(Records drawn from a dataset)
>>>

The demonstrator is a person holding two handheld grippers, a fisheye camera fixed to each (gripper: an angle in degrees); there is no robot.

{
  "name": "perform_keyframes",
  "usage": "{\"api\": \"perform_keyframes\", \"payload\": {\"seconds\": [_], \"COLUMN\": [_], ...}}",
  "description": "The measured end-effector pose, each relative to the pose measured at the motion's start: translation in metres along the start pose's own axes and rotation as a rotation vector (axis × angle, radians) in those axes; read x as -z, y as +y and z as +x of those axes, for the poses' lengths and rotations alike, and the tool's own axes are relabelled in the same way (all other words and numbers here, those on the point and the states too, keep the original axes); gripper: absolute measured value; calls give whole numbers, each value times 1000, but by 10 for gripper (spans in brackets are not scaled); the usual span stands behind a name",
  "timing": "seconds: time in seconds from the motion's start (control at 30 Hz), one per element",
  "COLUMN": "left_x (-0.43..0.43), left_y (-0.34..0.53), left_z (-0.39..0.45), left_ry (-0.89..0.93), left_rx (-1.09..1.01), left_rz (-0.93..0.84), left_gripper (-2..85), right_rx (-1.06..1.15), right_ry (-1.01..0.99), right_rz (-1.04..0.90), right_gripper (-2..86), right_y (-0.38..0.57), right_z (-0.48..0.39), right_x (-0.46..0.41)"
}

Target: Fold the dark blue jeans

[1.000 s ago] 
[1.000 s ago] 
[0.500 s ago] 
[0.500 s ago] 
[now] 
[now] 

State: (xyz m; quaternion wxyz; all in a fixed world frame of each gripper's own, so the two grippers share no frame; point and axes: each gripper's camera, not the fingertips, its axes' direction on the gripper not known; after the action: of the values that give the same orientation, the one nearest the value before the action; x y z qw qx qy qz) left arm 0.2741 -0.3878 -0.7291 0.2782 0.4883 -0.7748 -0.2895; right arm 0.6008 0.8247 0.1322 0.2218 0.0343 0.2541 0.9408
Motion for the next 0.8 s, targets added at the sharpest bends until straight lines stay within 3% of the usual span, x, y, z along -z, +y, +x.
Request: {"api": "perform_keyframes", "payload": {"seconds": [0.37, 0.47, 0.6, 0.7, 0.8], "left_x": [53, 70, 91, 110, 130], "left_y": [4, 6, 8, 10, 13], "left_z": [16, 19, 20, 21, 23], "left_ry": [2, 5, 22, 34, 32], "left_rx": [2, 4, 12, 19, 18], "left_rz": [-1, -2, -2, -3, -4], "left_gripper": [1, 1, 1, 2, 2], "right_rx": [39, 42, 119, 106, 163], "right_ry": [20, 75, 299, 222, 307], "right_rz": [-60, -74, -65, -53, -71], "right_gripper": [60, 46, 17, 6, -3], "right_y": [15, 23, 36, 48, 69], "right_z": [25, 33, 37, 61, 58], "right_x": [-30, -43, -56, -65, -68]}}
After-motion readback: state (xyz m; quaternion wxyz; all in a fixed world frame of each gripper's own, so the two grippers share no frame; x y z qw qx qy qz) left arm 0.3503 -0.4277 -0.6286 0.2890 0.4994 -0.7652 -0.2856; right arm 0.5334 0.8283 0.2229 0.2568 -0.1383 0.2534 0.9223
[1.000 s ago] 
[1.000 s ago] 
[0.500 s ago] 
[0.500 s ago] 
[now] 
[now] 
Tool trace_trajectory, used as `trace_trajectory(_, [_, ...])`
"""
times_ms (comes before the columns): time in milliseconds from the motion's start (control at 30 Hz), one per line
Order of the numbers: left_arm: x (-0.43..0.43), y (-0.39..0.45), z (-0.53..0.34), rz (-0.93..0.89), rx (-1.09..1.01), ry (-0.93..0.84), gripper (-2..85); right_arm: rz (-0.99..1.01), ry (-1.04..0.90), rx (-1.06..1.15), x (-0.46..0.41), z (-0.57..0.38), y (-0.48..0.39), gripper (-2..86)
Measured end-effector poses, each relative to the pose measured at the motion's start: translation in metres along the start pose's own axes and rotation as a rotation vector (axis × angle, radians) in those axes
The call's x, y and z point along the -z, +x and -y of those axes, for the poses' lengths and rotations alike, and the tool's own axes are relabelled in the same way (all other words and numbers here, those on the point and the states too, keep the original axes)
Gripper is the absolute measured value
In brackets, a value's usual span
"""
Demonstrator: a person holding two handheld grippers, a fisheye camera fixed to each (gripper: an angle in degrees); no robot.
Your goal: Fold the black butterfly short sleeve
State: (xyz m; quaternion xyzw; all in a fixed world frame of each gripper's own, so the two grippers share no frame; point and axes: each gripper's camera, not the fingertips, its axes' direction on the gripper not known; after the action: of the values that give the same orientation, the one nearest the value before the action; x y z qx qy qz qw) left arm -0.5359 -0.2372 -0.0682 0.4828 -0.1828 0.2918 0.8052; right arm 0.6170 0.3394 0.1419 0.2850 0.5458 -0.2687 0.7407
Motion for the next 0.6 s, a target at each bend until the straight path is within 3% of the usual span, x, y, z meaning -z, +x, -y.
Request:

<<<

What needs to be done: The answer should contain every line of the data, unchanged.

Answer to this task:
The demonstrator is a person holding two handheld grippers, a fisheye camera fixed to each (gripper: an angle in degrees); there is no robot.

{
  "name": "perform_keyframes",
  "usage": "{\"api\": \"perform_keyframes\", \"payload\": {\"seconds\": [_], \"COLUMN\": [_], ...}}",
  "description": "The measured end-effector pose, each relative to the pose measured at the motion's start: translation in metres along the start pose's own axes and rotation as a rotation vector (axis × angle, radians) in those axes; read x as -z, y as +y and z as +x of those axes, for the poses' lengths and rotations alike, and the tool's own axes are relabelled in the same way (all other words and numbers here, those on the point and the states too, keep the original axes); gripper: absolute measured value; calls give whole numbers, each value times 1000, but by 10 for gripper (spans in brackets are not scaled); the usual span stands behind a name",
  "timing": "seconds: time in seconds from the motion's start (control at 30 Hz), one per element",
  "COLUMN": "left_x (-0.43..0.43), left_y (-0.34..0.53), left_z (-0.39..0.45), left_ry (-0.89..0.93), left_rx (-1.09..1.01), left_rz (-0.93..0.84), left_gripper (-2..85), right_rx (-1.06..1.15), right_ry (-1.01..0.99), right_rz (-1.04..0.90), right_gripper (-2..86), right_y (-0.38..0.57), right_z (-0.48..0.39), right_x (-0.46..0.41)"
}

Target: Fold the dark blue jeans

[1.000 s ago] 
[1.000 s ago] 
[0.500 s ago] 
[0.500 s ago] 
[now] 
[now] 

State: (xyz m; quaternion wxyz; all in a fixed world frame of each gripper's own, so the two grippers share no frame; point and axes: each gripper's camera, not the fingertips, its axes' direction on the gripper not known; after the action: of the values that give the same orientation, the one nearest the value before the action; x y z qw qx qy qz) left arm 0.2741 -0.3878 -0.7291 0.2782 0.4883 -0.7748 -0.2895; right arm 0.6008 0.8247 0.1322 0.2218 0.0343 0.2541 0.9408
Motion for the next 0.8 s, targets added at the sharpest bends until straight lines stay within 3% of the usual span, x, y, z along -z, +y, +x.
Request: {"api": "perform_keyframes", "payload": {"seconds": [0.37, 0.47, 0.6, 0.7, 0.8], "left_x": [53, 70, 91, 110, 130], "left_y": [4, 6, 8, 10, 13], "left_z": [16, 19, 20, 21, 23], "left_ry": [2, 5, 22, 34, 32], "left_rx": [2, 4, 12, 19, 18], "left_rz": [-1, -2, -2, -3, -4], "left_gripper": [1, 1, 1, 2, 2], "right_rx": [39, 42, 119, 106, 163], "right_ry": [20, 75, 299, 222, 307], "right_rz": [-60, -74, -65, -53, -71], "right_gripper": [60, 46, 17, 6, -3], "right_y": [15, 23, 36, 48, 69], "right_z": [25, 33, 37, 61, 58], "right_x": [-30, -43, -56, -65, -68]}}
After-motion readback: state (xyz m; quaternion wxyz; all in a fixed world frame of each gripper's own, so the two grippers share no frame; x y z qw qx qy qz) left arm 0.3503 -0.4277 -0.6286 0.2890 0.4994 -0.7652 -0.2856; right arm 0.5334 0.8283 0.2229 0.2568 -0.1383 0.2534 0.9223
[1.000 s ago] 
[1.000 s ago] 
[0.500 s ago] 
[0.500 s ago] 
[now] 
[now] 
Tool trace_trajectory, used as `trace_trajectory(_, [_, ...])`
"""
times_ms (comes before the columns): time in milliseconds from the motion's start (control at 30 Hz), one per line
Order of the numbers: left_arm: x (-0.43..0.43), y (-0.39..0.45), z (-0.53..0.34), rz (-0.93..0.89), rx (-1.09..1.01), ry (-0.93..0.84), gripper (-2..85); right_arm: rz (-0.99..1.01), ry (-1.04..0.90), rx (-1.06..1.15), x (-0.46..0.41), z (-0.57..0.38), y (-0.48..0.39), gripper (-2..86)
Measured end-effector poses, each relative to the pose measured at the motion's start: translation in metres along the start pose's own axes and rotation as a rotation vector (axis × angle, radians) in those axes
The call's x, y and z point along the -z, +x and -y of those axes, for the poses' lengths and rotations alike, and the tool's own axes are relabelled in the same way (all other words and numbers here, those on the point and the states too, keep the original axes)
Gripper is the absolute measured value
In brackets, a value's usual span
"""
Demonstrator: a person holding two handheld grippers, a fisheye camera fixed to each (gripper: an angle in degrees); no robot.
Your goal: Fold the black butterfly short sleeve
State: (xyz m; quaternion xyzw; all in a fixed world frame of each gripper's own, so the two grippers share no frame; point and axes: each gripper's camera, not the fingertips, its axes' direction on the gripper not known; after the action: of the values that give the same orientation, the one nearest the value before the action; x y z qx qy qz qw) left arm -0.5359 -0.2372 -0.0682 0.4828 -0.1828 0.2918 0.8052; right arm 0.6170 0.3394 0.1419 0.2850 0.5458 -0.2687 0.7407
Motion for the next 0.6 s, a target at each bend until the straight path is within 3% of the usual span, x, y, z meaning -z, +x, -y.
Request:

No part of the exercise is left unanswered.